What the exercise asks.
Every line of the data that contains the string "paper" must be copied.

Data provided.

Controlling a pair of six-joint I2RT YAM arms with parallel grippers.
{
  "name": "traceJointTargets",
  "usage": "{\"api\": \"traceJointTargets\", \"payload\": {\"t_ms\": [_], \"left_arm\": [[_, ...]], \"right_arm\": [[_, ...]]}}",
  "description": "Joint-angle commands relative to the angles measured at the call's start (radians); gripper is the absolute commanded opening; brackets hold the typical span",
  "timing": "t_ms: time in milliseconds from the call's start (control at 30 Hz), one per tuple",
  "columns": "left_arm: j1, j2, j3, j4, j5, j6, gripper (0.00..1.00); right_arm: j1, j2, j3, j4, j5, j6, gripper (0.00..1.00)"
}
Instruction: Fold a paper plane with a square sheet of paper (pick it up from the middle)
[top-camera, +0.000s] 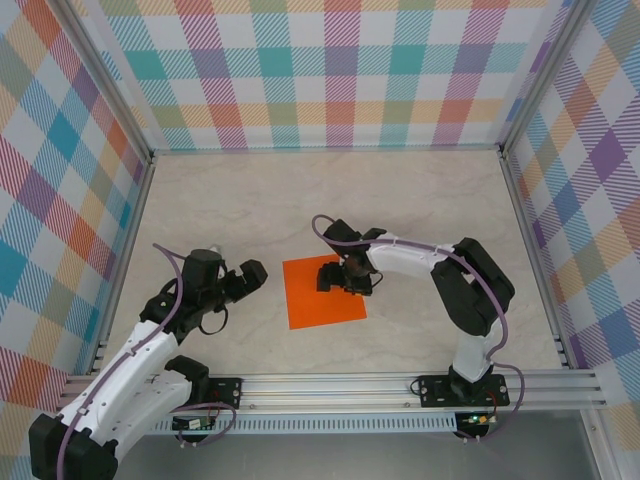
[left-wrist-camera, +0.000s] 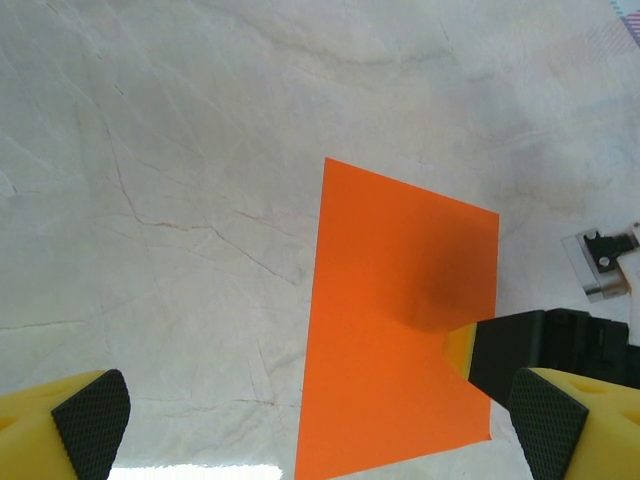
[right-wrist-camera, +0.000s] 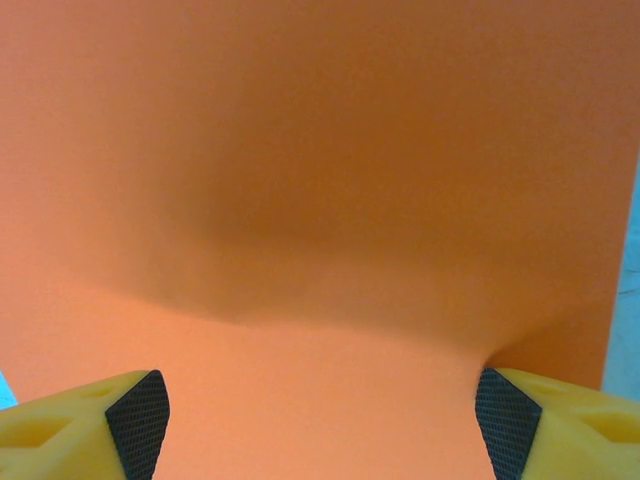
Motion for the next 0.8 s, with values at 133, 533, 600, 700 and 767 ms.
{"api": "traceJointTargets", "payload": {"t_ms": [133, 533, 600, 700, 767], "left_arm": [[0.017, -0.056, -0.035, -0.029, 0.072, 0.008, 1.00], [0.017, -0.081, -0.054, 0.012, 0.134, -0.020, 1.00], [0.017, -0.069, -0.058, 0.027, 0.147, -0.027, 1.00], [0.017, -0.048, -0.068, 0.063, 0.165, -0.045, 1.00], [0.016, -0.034, -0.073, 0.086, 0.180, -0.055, 1.00]], "right_arm": [[-0.006, 0.135, 0.195, -0.021, -0.025, -0.005, 0.83], [-0.009, 0.172, 0.078, -0.031, 0.035, 0.037, 0.82], [-0.009, 0.154, 0.051, -0.040, 0.052, 0.029, 0.82], [-0.011, 0.135, 0.038, -0.056, 0.067, 0.016, 0.83], [-0.013, 0.126, 0.044, -0.065, 0.079, 0.005, 0.83]]}}
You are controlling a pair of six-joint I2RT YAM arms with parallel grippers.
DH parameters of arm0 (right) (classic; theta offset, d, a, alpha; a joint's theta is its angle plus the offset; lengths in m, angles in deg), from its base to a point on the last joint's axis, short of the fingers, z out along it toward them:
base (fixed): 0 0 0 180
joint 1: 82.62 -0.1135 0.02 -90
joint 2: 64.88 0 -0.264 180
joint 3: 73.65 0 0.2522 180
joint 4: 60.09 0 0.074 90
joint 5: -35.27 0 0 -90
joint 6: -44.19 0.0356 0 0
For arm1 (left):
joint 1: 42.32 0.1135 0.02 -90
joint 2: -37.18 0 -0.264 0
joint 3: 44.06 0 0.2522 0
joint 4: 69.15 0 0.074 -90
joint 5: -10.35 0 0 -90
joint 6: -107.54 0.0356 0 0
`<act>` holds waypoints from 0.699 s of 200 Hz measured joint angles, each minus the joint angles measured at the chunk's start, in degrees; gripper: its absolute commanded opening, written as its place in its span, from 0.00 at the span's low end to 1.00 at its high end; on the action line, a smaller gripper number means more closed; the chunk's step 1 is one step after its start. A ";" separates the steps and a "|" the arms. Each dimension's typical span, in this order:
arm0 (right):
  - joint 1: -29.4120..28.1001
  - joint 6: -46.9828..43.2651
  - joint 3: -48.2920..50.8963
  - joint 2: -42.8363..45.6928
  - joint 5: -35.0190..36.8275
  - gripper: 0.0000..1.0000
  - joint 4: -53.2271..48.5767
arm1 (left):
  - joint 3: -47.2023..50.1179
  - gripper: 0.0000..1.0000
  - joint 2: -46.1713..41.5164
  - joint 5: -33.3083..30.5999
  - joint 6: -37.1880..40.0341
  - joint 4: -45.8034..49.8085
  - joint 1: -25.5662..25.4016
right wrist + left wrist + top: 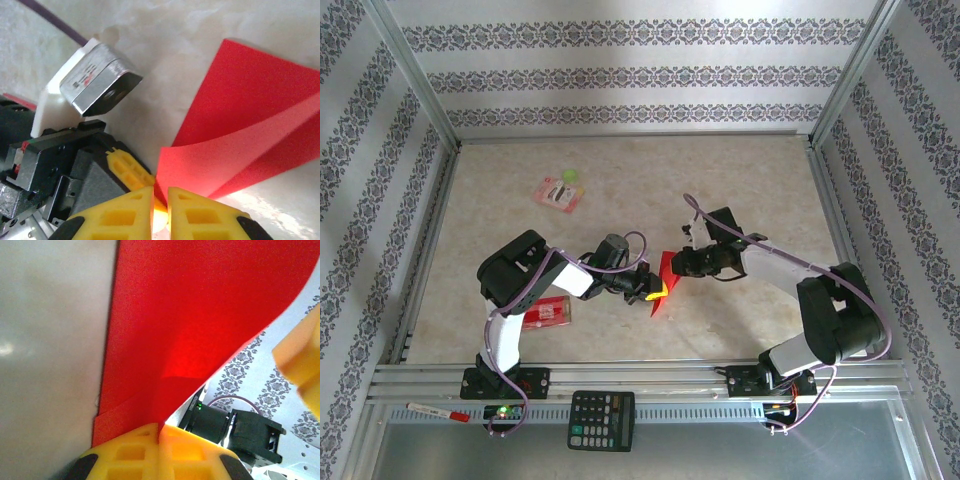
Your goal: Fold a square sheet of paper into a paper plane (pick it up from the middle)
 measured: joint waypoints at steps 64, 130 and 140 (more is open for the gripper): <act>-1.18 0.02 -0.20 -5.20 -0.85 0.14 1.27 | 0.94 0.00 0.44 0.00 -2.38 -3.02 0.00; -1.18 -0.02 -1.62 -8.39 -0.52 0.13 1.64 | 0.94 0.00 0.44 -0.02 -2.38 -3.02 0.00; -1.18 -0.04 -1.68 -8.72 -0.33 0.13 1.64 | 0.94 0.00 0.46 -0.04 -2.38 -3.02 0.00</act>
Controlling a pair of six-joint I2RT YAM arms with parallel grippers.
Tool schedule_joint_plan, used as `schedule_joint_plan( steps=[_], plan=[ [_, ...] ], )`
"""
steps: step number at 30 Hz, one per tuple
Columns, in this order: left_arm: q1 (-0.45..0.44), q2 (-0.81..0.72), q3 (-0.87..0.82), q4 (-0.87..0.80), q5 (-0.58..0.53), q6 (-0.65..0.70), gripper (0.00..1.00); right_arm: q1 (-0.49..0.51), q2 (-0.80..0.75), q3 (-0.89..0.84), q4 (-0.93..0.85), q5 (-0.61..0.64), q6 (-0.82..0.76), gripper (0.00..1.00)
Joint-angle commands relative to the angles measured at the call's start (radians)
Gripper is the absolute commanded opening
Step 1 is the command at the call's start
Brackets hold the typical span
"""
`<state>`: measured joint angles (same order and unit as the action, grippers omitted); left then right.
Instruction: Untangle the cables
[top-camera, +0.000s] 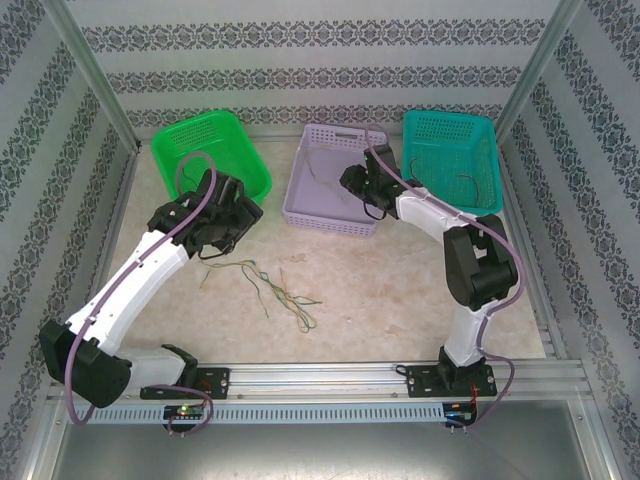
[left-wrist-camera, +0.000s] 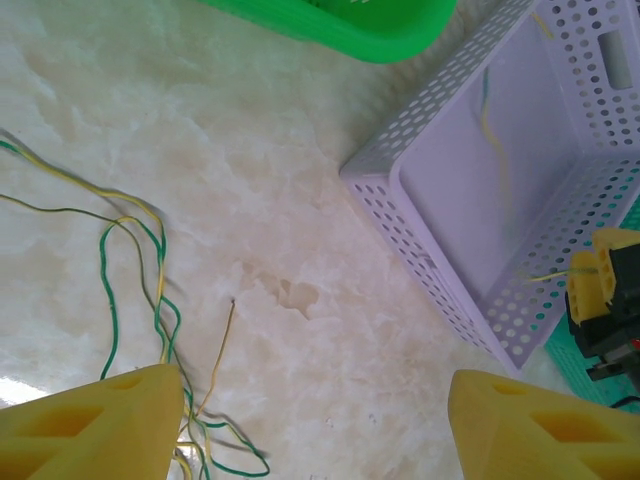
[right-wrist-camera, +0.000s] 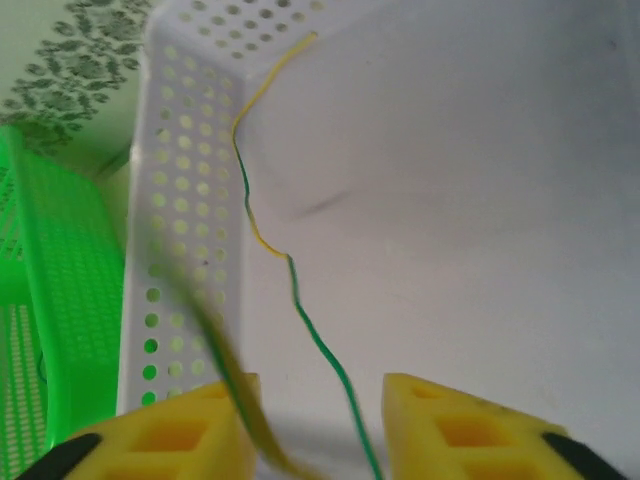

Result of this task.
Instruction: Fold a paper plane with a square sheet of paper (pick it up from the middle)
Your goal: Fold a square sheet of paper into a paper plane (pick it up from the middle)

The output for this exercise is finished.